● YOUR ASSIGNMENT: Reproduce exactly, and only, the lines below from the one containing "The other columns" through the one containing "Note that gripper".

● RAW DATA:
* * * * * * * * *

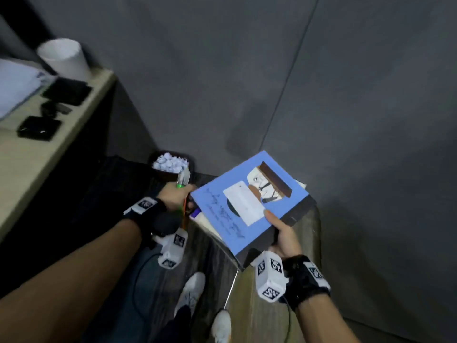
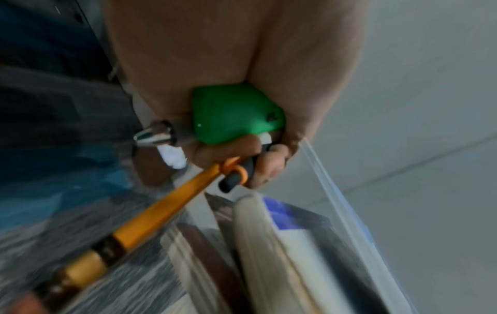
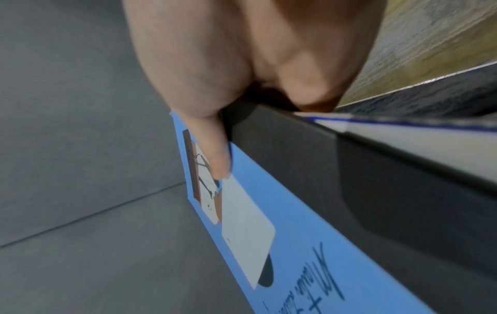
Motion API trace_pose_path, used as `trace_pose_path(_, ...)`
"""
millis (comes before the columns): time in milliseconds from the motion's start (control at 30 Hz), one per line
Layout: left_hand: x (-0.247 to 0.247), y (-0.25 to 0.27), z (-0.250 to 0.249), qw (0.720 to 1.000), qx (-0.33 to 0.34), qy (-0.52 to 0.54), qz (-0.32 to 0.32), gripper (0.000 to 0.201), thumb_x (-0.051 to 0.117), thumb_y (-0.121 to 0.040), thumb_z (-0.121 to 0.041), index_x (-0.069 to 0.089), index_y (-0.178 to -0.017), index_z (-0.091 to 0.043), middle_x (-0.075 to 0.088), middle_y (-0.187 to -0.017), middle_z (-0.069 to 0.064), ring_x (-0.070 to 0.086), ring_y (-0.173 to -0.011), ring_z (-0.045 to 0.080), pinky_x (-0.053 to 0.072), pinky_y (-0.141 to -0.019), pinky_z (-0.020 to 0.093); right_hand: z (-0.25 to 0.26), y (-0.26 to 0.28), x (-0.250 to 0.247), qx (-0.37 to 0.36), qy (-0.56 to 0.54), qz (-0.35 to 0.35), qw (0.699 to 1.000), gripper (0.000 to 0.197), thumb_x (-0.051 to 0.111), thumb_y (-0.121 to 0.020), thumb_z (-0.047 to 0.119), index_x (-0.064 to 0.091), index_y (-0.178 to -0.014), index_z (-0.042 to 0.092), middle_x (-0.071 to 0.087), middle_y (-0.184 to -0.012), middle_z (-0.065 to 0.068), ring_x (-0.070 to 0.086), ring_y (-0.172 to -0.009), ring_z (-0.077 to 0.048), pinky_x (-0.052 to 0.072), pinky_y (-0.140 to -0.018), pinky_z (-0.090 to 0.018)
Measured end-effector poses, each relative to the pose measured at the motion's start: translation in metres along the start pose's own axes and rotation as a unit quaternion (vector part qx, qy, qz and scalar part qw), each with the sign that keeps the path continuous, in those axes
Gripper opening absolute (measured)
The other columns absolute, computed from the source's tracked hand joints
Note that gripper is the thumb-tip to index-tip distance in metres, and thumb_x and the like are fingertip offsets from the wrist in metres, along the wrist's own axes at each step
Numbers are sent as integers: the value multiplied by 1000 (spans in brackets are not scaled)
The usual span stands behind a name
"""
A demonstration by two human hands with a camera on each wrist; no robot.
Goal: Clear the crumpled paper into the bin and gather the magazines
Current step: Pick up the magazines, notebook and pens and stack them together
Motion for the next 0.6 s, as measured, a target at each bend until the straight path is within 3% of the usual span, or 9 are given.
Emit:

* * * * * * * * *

● OUTPUT OF THE EXERCISE:
The other columns absolute, computed from the source's tracked hand joints
Note that gripper is the thumb-tip to index-tip distance in metres, and thumb_x and the like are fingertip offsets from the wrist in metres, along the wrist's own axes at each step

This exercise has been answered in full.